Franklin Institute's spy exhibit opens today with more than 200 historical spy artifacts.

A Stasi Kit used by East Germans with breakdown of each piece in the kit. Spy: The Secret World of Espionage, opening at the Franklin Institute in Philadelphia. (ALEJANDRO A. ALVAREZ / STAFF PHOTOGRAPHER)
A Stasi Kit used by East Germans with breakdown of each piece in the kit. Spy: The Secret World of Espionage, opening at the Franklin Institute in Philadelphia. (ALEJANDRO A. ALVAREZ / STAFF PHOTOGRAPHER)Read more

STARTING TODAY, you can visit the Franklin Institute to learn about Philadelphia's outsize role in the history of U.S. espionage - which begins with Ben Franklin's 1775 meeting with an undercover French envoy, who was posing as an Antwerp merchant, in Carpenters' Hall at 4rd and Chestnut streets.

But Dennis Wint, the museum's chief executive, has a good idea of what's going to draw people to its newest exhibition, Spy: The Secret World of Espionage.

"Really, really cool stuff," Wint said.

Charlie the remote-controlled catfish, a robotic dragonfly and a German Enigma cipher machine are among the 200 historical artifacts and spy gadgets on display.
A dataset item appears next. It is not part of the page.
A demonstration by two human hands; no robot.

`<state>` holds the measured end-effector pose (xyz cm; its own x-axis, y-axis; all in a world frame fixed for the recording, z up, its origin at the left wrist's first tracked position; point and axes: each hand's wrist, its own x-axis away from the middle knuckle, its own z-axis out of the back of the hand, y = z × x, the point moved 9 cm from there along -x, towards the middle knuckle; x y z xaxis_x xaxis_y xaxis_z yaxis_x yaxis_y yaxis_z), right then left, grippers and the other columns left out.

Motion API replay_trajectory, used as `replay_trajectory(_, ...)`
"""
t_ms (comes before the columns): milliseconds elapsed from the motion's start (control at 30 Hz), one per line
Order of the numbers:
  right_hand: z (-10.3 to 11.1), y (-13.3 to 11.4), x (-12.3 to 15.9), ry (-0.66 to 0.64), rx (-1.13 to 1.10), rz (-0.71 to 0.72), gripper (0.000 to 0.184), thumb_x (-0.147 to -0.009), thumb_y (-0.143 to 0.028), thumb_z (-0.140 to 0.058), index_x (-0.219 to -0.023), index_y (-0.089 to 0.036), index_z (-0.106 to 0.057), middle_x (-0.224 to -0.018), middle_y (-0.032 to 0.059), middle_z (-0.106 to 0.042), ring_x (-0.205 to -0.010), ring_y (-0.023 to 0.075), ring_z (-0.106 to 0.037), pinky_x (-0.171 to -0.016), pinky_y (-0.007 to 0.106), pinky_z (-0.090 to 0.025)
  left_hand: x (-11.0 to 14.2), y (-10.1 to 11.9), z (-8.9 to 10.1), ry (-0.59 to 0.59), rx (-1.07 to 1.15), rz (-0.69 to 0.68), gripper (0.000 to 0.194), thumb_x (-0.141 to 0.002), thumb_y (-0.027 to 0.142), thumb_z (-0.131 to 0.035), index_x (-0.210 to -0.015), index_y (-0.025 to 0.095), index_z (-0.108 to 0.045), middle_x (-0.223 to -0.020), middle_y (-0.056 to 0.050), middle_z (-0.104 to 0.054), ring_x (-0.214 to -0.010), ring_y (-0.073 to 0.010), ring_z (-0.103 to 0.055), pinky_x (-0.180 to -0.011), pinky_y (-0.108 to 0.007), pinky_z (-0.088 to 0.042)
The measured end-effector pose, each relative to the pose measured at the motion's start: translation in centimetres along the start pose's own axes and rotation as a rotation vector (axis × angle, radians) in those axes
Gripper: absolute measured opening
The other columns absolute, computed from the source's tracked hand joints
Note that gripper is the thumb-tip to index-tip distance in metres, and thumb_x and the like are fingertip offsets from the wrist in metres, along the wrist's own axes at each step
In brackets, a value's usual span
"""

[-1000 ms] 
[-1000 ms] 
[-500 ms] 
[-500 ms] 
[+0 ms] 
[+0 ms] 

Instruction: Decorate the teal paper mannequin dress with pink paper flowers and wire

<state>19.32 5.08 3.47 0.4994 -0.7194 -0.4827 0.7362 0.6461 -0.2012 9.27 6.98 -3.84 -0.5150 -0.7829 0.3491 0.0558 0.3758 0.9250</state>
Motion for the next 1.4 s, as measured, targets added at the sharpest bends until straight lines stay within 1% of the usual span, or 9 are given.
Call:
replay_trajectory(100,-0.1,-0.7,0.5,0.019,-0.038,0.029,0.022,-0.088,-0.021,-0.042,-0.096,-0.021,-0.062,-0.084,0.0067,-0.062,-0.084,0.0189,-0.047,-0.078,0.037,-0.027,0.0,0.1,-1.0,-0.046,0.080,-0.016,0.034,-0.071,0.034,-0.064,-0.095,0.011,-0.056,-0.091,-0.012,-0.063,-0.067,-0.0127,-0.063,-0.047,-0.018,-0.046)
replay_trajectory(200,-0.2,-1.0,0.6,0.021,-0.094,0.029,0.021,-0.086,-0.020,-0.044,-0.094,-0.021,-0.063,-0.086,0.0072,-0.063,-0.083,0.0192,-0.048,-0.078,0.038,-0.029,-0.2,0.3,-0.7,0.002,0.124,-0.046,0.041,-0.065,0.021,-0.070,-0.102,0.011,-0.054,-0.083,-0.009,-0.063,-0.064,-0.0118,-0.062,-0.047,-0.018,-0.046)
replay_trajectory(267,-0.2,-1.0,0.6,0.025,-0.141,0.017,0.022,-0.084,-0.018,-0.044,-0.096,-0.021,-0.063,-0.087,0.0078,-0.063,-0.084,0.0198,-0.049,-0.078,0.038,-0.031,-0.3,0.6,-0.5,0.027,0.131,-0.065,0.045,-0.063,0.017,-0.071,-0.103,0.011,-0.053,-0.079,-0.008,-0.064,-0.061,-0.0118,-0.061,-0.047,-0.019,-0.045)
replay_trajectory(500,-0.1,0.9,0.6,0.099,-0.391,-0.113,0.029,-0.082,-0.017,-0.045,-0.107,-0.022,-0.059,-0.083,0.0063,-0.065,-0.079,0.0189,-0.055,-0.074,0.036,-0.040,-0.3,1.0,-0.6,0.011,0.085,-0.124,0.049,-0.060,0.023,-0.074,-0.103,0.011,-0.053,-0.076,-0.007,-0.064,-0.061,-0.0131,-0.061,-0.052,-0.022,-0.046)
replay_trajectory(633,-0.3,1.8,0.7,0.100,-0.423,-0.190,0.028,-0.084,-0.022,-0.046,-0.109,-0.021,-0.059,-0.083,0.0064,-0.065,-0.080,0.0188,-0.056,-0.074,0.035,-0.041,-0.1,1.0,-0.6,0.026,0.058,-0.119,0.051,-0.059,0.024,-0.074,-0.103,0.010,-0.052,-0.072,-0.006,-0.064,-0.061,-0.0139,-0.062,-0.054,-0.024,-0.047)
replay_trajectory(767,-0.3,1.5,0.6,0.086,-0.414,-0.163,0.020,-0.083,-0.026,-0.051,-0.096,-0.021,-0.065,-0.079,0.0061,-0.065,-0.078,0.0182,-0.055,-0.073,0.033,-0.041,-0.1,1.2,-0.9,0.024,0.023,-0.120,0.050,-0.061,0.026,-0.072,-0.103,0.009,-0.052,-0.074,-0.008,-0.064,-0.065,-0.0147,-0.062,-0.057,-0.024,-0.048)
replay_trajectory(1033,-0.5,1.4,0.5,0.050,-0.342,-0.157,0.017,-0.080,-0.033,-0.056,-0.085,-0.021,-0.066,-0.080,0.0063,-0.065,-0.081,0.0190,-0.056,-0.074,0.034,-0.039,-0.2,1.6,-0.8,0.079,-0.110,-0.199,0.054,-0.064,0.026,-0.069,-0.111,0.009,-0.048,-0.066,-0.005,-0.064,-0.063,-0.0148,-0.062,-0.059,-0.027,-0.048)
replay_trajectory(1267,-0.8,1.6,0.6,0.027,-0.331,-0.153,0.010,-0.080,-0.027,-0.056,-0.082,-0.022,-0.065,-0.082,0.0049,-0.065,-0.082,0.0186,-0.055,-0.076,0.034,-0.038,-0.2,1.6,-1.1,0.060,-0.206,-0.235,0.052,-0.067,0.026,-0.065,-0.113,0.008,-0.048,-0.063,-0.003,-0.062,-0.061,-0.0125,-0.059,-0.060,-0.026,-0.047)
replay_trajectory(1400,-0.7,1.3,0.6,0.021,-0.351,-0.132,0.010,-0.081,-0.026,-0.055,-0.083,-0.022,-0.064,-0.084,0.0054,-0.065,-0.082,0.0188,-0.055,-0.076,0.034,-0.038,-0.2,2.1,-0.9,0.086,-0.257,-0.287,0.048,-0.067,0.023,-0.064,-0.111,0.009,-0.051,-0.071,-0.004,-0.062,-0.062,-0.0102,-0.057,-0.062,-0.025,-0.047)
Spy takes you inside the Central Intelligence Agency and other secretive organizations and features rare items from the CIA's recently declassified collection and the personal collection of intelligence historian H. Keith Melton. Here are a few that intrigued a Daily News reporter during a sneak peak hosted by Melton and Bob Wallace, the former deputy director of the CIA's gadget factory, the Office of Technical Service. (Think the character "Q" in the James Bond movies):

* In 1978, Bulgarian defector and BBC reporter Georgi Markov was murdered by umbrella - specifically, the tip of a KGB umbrella with a tiny pellet of ricin, the same poison derived from castor beans that was recently sent to President Obama and other U.S. officials. While waiting for a bus in London, Markov felt a sting in his leg. A Bulgarian agent named Piccadilly had poked him with the umbrella. Markov died four days later.

* Bloodstained ice ax that undercover Soviet agent Ramon Mercader used to assassinate Russian revolutionary Leon Trotsky in Mexico in 1940.

* Welbike, the collapsible motorcycle designed by British operatives and the U.S. Office of Strategic Services, the predecessor of the CIA, for agents who parachuted in behind enemy lines.

* "Sleeping Beauty," the electric-powered submersible canoe that could be operated completely under water or with the pilot's head poking out above the surface.

* All sorts of concealment techniques, from a hollow-tooth mechanism to a Czech-intelligence film container disguised as a soap case that would set off a flashbulb and destroy the contents if opened incorrectly.

And did you know rat carcasses were once used for "dead drops" in Moscow? Information was hidden inside the rats, which were splashed with hot sauce so cats wouldn't eat them. "I like to think of Tabasco as the official sauce of clandestine work," Melton said.

Before you leave, try to make it through the exhibit's smoke-filled laser room, similar to "Ocean's Twelve." This reporter failed miserably, setting off loud, embarrassing alarms.

Wallace, who retired from the CIA in 2003, is a big fan of spy movies, but that doesn't mean they're always realistic. Most spies, sadly, aren't playboys.

"James Bond wouldn't last 5 minutes in the real world - without being caught and dispatched," Wallace said. "Plus, he would not be allowed to stay in the service because of all the damage he does to official equipment. You ever see James Bond write an expense report?"